##### DATA SUPPLIED

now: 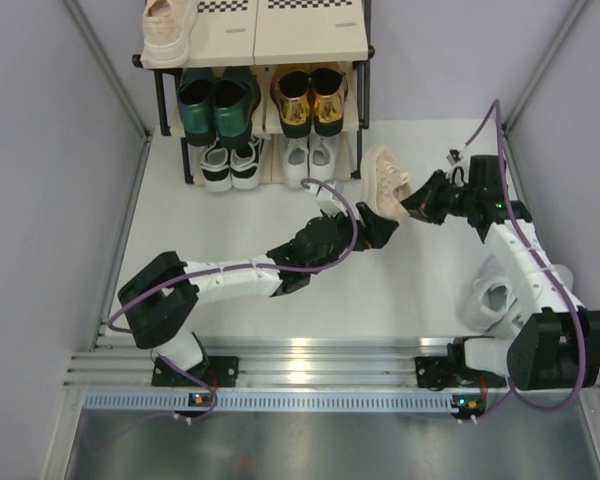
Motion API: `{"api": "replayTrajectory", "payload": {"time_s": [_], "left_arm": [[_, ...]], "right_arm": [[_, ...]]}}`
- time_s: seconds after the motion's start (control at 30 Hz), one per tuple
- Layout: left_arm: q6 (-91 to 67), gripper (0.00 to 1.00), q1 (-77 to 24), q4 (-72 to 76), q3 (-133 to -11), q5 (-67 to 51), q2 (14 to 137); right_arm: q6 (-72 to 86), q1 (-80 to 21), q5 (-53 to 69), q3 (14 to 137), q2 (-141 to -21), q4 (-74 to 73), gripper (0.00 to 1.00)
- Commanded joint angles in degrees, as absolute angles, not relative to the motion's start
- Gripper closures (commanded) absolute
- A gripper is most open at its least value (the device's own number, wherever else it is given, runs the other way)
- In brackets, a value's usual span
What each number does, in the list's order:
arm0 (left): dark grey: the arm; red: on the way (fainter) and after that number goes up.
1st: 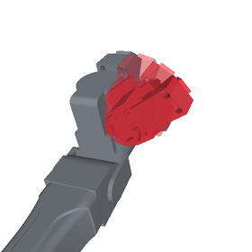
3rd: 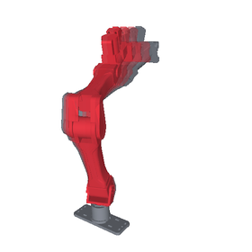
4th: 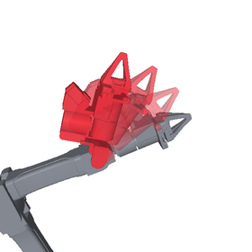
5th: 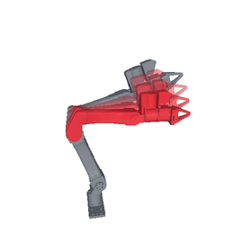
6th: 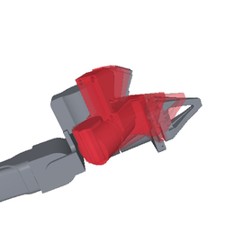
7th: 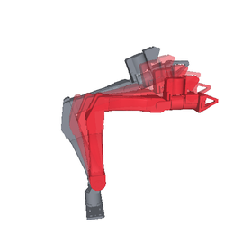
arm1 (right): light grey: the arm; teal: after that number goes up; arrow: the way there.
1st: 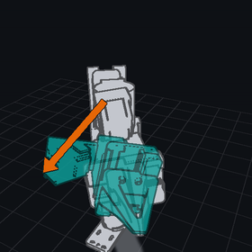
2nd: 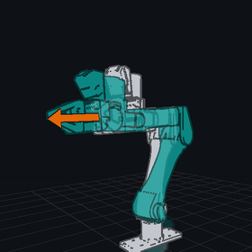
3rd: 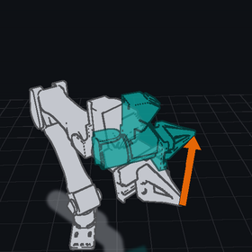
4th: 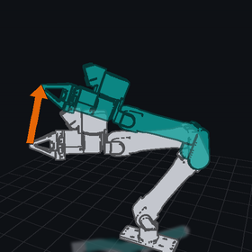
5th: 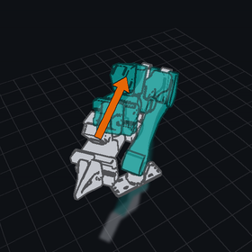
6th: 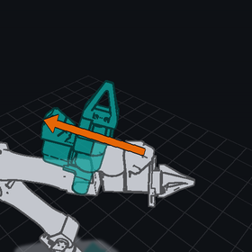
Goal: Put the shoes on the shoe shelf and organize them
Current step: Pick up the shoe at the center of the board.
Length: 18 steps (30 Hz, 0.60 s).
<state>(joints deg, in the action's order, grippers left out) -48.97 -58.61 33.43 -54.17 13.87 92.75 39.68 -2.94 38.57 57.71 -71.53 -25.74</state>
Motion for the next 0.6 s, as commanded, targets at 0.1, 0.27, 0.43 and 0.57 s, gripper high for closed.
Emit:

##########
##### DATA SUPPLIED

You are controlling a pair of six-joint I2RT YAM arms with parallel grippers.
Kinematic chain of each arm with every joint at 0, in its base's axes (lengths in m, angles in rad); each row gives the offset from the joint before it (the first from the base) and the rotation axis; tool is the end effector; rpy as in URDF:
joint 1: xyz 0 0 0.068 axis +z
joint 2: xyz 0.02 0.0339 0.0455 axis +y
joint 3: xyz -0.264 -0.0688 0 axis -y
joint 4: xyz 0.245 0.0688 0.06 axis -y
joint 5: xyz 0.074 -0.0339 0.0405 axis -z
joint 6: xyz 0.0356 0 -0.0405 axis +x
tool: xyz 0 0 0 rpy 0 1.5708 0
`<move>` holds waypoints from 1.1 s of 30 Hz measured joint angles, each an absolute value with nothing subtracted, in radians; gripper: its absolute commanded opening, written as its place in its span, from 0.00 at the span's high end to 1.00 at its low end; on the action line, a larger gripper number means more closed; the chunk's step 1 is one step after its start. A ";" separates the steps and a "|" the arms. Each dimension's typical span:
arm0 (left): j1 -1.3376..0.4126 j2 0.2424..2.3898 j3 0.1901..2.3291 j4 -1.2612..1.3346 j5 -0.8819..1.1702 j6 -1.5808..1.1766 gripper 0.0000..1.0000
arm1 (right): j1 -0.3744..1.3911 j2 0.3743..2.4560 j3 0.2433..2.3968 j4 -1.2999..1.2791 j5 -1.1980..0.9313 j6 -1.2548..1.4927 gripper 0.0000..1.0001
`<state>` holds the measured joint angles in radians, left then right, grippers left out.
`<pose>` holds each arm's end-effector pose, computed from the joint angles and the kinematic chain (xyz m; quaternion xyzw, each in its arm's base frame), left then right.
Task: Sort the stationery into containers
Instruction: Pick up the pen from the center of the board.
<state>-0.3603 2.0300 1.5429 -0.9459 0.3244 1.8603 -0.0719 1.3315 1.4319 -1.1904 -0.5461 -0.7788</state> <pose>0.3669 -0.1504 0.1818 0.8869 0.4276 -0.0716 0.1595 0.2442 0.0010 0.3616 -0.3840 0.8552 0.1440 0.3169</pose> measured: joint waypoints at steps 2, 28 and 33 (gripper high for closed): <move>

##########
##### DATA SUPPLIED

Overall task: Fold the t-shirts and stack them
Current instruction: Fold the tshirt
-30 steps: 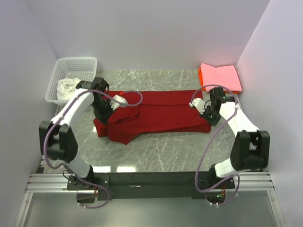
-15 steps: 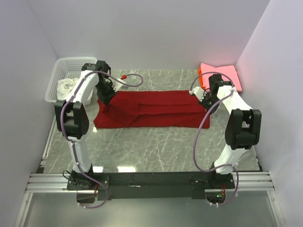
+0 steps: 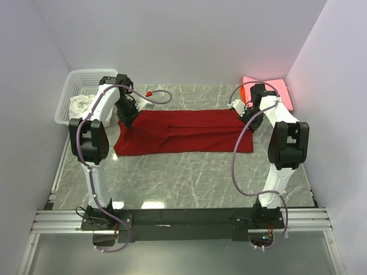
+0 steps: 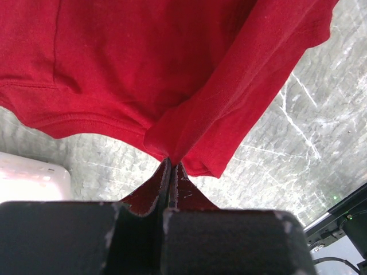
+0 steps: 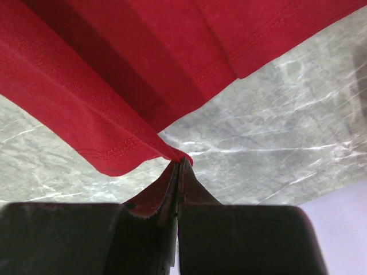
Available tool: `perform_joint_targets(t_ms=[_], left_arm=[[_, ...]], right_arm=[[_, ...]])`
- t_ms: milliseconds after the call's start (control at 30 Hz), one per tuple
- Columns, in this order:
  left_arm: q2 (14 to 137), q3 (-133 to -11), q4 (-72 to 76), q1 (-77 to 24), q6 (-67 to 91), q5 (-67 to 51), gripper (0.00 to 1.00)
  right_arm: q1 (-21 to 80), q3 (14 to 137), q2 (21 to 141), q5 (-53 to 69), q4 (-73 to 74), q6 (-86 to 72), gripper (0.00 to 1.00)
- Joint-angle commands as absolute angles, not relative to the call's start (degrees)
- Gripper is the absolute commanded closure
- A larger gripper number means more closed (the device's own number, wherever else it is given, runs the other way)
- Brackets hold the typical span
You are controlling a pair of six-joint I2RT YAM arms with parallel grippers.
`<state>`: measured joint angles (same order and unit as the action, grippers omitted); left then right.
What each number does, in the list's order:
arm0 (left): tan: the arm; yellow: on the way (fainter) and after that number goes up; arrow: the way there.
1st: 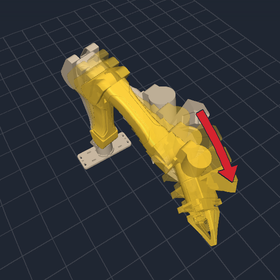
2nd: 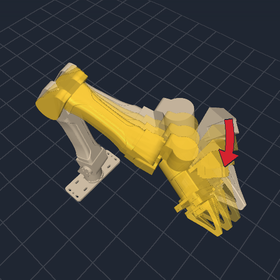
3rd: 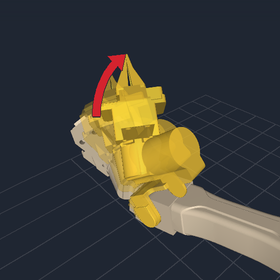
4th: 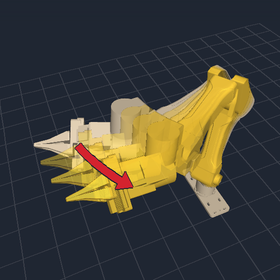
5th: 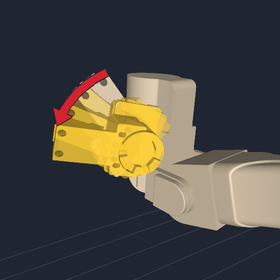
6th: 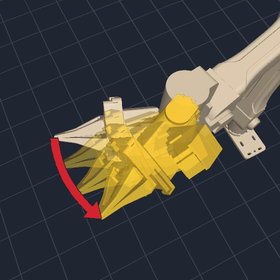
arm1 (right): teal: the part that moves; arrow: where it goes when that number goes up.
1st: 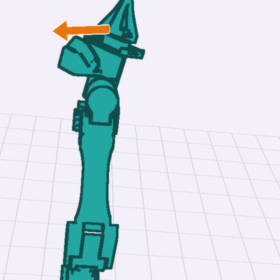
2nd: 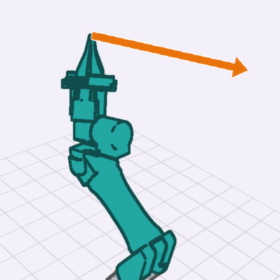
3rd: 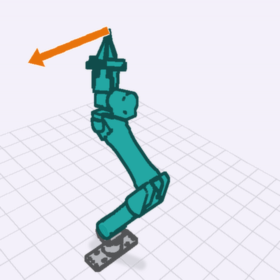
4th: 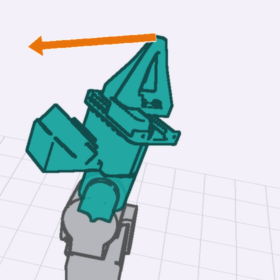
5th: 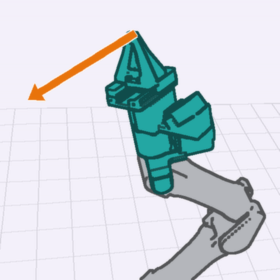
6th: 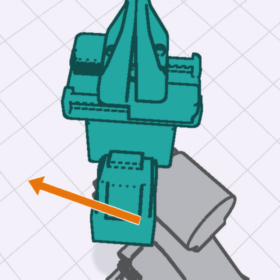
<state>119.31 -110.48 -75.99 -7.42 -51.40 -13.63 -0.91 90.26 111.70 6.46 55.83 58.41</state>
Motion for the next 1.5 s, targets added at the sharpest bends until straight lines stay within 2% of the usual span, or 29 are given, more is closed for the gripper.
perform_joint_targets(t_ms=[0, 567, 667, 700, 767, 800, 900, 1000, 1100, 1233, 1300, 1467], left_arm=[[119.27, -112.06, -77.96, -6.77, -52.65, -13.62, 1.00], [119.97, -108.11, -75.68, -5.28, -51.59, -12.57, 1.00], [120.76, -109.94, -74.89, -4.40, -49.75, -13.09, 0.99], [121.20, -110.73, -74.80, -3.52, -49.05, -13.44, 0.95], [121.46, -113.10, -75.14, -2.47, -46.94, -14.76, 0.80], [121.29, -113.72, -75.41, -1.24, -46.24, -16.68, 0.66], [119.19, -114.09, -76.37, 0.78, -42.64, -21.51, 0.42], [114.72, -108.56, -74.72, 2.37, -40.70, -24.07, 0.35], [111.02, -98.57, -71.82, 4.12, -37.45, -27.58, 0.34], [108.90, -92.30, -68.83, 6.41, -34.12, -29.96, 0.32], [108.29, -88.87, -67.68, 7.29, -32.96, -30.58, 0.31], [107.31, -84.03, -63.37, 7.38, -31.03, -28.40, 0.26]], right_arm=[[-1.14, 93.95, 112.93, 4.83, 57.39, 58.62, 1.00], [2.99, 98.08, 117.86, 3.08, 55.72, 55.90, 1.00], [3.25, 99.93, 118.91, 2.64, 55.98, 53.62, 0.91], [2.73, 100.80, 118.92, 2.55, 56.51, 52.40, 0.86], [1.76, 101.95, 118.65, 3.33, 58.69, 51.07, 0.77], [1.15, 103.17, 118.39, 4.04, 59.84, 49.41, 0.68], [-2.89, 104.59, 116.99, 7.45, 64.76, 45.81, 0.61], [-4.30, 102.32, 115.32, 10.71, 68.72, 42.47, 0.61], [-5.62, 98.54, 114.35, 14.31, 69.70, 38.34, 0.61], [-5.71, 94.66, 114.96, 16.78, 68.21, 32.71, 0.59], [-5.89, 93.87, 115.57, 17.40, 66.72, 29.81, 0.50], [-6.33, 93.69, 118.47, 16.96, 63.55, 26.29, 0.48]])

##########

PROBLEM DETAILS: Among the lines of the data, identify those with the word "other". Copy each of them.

COMPLETED EXERCISE:
- A gripper is most open at its least value (the device's own number, wherever else it is given, runs the other way)
- A larger gripper number means more closed (the device's own number, wherever else it is given, runs the other way)

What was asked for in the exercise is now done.